2928 Tendere alla perfezione

16 ottobre 1943: Libro 37

Ciò che è imperfetto, esso stesso vieta l’accesso a Dio e non può in eterno raggiungere la contemplazione di Dio, se non aspira a deporre la sua imperfezione ed adeguarsi al perfetto Essere di Dio. Non può nemmeno accogliere le Irradiazioni di Dio, finché non si apre a queste nella riconoscenza della sua condizione imperfetta, per sospendere questa stessa. Il tendere alla perfezione è la prima condizione per raggiungerla; ma l’uomo vi tenderà solamente quando riconosce sé stesso come essere imperfetto. Questa conoscenza però manca agli uomini e questo per il motivo che non vogliono più riconoscere un Essere più sublimemente perfetto, perché non possono più far coincidere con il loro pensare un tale Essere, l’eterna Divinità e perché non hanno nessun contatto con questo Essere il più sublimemente perfetto. Persino quando parlano di Dio e fingono di credere in Lui, non si fanno comunque nessun giusto concetto della Sua Grandezza e Perfezione, perché non hanno ancora riflettuto seriamente sul fatto di quanto sono piccoli di fronte al loro Creatore e quanto incomparabilmente maestoso Sia l’Essere Supremo, al Quale è a disposizione ogni Potenza nel Cielo e sulla Terra. Un’interiore contemplazione su ciò, un immergersi nelle dimostrazioni dell’Amore, Sapienza ed Onnipotenza divini che si offrono all’uomo in ogni Opera di Creazione, gli fa sorgere dapprima un presagire della propria insufficienza, perché solo ora si rende conto della Perfezione di Dio. Solo allora inizia da parte dell’uomo un tendere, quando questa conoscenza lo muove, quando sente nostalgia per rendere incline a sé stesso l’Essere Supremo e più perfetto, quando desidera conquistare il Suo Amore e Compiacimento, ed ora si sforza di diventare perfetto, perché soltanto un tendere consapevole lo fa maturare.
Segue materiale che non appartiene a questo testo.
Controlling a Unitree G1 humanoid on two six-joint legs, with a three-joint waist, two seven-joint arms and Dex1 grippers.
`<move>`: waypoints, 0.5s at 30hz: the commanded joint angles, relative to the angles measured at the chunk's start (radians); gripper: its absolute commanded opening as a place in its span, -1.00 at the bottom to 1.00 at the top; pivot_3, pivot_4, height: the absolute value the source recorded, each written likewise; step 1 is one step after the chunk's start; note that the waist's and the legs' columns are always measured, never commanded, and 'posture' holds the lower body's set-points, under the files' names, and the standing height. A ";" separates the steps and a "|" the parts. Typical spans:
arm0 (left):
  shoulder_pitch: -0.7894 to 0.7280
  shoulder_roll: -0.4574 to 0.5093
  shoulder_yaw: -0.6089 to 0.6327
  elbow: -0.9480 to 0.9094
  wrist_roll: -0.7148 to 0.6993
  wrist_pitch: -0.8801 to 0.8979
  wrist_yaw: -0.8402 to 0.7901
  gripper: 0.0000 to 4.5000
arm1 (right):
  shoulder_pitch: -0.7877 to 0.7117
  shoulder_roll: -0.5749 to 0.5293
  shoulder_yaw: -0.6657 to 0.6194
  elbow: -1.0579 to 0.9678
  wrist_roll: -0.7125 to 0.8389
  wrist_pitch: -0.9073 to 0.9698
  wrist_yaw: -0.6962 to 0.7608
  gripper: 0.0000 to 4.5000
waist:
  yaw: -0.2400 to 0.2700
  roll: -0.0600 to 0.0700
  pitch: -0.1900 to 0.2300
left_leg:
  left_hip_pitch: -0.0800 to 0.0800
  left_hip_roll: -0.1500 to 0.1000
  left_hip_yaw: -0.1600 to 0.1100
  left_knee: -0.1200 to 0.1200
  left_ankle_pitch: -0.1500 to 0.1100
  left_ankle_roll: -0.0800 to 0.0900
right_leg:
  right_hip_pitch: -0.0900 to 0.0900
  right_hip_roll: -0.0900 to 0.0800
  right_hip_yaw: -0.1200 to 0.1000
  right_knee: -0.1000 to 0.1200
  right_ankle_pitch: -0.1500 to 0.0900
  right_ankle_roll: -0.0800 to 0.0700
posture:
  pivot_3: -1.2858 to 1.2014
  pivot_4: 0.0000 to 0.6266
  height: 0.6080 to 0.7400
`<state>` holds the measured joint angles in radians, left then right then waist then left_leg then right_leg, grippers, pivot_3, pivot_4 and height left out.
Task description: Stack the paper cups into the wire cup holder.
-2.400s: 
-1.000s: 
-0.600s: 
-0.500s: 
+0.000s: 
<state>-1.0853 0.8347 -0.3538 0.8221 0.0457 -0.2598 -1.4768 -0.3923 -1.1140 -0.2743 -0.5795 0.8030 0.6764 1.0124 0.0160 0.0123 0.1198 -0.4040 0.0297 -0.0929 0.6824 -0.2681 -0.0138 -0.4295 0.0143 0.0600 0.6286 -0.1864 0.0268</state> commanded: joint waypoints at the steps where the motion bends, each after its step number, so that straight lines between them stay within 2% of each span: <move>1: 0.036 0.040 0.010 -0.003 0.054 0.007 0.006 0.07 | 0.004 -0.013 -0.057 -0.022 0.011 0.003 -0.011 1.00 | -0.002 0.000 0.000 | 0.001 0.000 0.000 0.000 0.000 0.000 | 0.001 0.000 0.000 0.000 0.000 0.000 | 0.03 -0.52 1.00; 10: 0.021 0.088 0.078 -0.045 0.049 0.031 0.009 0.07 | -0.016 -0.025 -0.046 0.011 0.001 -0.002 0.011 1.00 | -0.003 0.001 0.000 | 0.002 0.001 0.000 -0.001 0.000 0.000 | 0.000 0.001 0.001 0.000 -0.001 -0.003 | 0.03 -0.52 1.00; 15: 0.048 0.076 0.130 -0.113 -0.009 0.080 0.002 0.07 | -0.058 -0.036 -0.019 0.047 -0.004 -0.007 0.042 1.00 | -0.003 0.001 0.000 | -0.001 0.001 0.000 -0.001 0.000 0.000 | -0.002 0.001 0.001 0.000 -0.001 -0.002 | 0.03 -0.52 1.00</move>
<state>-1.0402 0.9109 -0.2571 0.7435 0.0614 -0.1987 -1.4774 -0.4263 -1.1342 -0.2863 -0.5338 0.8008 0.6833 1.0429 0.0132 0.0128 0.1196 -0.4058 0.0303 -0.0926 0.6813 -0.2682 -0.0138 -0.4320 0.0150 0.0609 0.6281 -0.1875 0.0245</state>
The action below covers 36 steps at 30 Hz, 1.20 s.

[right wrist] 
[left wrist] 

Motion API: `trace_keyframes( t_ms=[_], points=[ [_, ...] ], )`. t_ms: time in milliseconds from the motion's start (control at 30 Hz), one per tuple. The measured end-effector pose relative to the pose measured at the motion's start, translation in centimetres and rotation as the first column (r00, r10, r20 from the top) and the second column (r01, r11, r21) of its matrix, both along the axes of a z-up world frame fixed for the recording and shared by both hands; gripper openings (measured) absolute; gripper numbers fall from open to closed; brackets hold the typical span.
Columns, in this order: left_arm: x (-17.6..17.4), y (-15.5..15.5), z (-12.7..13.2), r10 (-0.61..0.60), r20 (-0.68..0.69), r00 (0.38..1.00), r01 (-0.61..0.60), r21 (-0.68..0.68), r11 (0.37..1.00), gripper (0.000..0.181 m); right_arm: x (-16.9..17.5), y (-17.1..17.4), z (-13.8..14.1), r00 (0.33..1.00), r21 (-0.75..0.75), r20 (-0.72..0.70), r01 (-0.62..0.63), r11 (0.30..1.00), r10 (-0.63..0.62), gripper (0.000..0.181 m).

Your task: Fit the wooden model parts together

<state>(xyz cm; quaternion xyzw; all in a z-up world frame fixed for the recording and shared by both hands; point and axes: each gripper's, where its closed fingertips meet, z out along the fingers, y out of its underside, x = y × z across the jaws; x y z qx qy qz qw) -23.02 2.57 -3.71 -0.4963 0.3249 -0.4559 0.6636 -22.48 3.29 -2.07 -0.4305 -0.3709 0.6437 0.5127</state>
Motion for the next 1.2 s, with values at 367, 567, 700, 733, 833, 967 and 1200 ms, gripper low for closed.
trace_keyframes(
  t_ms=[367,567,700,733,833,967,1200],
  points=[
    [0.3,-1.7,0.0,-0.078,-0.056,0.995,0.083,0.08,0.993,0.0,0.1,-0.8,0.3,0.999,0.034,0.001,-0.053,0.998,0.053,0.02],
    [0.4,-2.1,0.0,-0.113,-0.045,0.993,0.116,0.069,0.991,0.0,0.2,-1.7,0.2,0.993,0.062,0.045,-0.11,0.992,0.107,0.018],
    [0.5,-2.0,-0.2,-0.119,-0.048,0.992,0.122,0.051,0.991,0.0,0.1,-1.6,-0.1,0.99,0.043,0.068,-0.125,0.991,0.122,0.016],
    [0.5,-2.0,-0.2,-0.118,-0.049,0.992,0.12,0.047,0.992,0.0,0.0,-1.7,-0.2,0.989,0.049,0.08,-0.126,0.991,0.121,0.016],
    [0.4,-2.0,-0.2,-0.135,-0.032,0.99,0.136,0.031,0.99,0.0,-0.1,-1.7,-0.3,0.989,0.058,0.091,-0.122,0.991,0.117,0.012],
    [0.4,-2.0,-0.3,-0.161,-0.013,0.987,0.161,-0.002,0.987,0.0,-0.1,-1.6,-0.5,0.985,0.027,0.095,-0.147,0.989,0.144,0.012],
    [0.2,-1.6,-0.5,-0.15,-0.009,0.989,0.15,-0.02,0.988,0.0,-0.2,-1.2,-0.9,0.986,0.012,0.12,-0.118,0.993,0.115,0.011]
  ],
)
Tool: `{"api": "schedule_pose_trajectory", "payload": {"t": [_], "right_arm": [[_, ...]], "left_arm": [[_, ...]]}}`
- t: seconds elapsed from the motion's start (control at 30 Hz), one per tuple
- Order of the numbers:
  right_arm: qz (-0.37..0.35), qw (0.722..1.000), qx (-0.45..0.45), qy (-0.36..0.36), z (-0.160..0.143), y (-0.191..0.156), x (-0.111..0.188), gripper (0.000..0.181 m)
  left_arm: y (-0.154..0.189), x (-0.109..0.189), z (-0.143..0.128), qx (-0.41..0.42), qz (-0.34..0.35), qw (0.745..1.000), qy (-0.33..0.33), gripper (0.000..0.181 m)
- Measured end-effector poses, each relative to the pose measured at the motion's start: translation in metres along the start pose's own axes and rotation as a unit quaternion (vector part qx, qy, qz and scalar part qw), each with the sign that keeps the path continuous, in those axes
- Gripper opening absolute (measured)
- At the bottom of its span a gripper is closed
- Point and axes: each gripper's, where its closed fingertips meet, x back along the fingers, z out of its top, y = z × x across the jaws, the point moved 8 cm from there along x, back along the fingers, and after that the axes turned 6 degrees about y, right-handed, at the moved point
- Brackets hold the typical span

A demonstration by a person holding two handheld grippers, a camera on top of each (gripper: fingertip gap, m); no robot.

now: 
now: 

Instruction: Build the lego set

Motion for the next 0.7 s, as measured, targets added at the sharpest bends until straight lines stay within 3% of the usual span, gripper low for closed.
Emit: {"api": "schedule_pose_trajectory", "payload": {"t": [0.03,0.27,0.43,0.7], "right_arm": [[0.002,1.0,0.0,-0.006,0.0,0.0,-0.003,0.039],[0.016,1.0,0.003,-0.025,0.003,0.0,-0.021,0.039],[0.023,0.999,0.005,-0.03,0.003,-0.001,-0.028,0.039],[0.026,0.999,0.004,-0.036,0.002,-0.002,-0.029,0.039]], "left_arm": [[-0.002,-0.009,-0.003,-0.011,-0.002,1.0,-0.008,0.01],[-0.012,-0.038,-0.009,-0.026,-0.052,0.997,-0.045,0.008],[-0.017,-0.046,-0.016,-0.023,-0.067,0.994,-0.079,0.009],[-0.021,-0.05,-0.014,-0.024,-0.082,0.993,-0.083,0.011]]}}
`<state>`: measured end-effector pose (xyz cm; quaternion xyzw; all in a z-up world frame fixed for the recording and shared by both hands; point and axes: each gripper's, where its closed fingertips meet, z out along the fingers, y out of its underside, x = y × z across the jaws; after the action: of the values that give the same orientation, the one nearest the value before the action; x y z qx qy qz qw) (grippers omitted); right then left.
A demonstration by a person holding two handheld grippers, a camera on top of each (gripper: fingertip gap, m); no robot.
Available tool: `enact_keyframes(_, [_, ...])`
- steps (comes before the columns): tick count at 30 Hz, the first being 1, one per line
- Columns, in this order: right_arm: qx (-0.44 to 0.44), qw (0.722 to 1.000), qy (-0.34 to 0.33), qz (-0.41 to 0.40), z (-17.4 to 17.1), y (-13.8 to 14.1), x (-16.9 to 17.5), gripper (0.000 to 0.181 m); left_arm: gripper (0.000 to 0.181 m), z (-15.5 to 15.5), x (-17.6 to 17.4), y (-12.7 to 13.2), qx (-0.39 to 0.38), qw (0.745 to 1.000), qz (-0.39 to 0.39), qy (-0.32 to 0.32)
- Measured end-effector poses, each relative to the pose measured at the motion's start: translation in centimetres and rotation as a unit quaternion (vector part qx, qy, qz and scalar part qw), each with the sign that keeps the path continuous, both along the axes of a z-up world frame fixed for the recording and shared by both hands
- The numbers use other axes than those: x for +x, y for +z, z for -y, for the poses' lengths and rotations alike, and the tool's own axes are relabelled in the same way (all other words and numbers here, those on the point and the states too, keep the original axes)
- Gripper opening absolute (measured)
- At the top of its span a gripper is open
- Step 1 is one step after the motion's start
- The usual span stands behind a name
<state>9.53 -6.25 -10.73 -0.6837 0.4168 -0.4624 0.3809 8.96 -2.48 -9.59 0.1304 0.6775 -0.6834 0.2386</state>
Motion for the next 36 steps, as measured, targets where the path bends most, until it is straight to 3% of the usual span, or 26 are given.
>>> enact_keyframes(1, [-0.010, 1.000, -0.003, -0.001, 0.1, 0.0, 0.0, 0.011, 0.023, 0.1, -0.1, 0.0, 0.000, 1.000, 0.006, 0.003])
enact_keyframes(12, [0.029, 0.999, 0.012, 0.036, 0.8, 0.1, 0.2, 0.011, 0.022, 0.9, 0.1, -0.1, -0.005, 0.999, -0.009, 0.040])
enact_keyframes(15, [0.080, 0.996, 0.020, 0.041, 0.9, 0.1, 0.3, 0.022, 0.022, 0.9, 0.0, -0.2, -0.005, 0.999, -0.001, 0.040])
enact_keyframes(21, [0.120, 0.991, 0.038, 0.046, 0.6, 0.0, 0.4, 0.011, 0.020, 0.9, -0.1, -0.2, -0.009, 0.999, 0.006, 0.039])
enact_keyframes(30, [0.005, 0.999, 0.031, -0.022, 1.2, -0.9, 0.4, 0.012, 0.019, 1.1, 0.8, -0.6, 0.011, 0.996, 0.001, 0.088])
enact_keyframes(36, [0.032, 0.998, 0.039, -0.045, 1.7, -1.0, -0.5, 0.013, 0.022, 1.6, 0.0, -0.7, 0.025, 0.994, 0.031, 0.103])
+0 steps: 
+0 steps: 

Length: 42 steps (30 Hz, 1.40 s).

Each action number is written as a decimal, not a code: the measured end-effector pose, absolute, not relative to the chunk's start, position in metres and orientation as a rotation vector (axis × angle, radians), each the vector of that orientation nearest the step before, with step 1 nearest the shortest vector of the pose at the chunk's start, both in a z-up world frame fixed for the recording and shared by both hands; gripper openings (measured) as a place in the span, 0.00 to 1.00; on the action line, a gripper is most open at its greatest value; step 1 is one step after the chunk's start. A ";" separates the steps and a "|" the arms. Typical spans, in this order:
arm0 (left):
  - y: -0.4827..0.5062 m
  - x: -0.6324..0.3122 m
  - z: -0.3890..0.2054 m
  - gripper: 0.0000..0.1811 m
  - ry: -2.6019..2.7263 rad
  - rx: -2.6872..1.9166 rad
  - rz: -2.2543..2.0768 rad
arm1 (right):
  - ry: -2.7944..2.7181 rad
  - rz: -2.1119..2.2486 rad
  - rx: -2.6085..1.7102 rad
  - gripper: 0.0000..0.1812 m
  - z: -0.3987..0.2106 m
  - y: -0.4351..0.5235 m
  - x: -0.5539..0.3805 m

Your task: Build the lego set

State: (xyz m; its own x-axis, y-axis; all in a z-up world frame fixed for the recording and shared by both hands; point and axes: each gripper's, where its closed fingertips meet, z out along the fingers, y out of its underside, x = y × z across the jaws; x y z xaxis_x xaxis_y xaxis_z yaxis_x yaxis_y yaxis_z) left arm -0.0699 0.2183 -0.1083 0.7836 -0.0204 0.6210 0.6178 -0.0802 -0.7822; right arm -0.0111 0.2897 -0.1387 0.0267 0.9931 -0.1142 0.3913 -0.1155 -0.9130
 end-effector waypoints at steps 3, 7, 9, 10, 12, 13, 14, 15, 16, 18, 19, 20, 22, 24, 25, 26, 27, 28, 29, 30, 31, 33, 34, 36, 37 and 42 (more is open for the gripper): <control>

Solo ora diminuisce la lontananza da Dio, l’uomo si riconosce come una creatura dell’Essere più perfetto, che primordialmente era perfetta nella stessa misura e la cui meta finale è nuovamente lo stato ur, lui sa che la sua caduta da Dio gli ha anche procurato l’imperfezione; sa anche che ora può aver luogo il ritorno a Dio nello stato della perfezione, che solo questo lo porta vicino a Dio e che soltanto attraverso la perfezione può giungere alla contemplazione di Dio, perché l’unificazione con Dio richiede un adeguarsi all’Essere Supremo e più perfetto.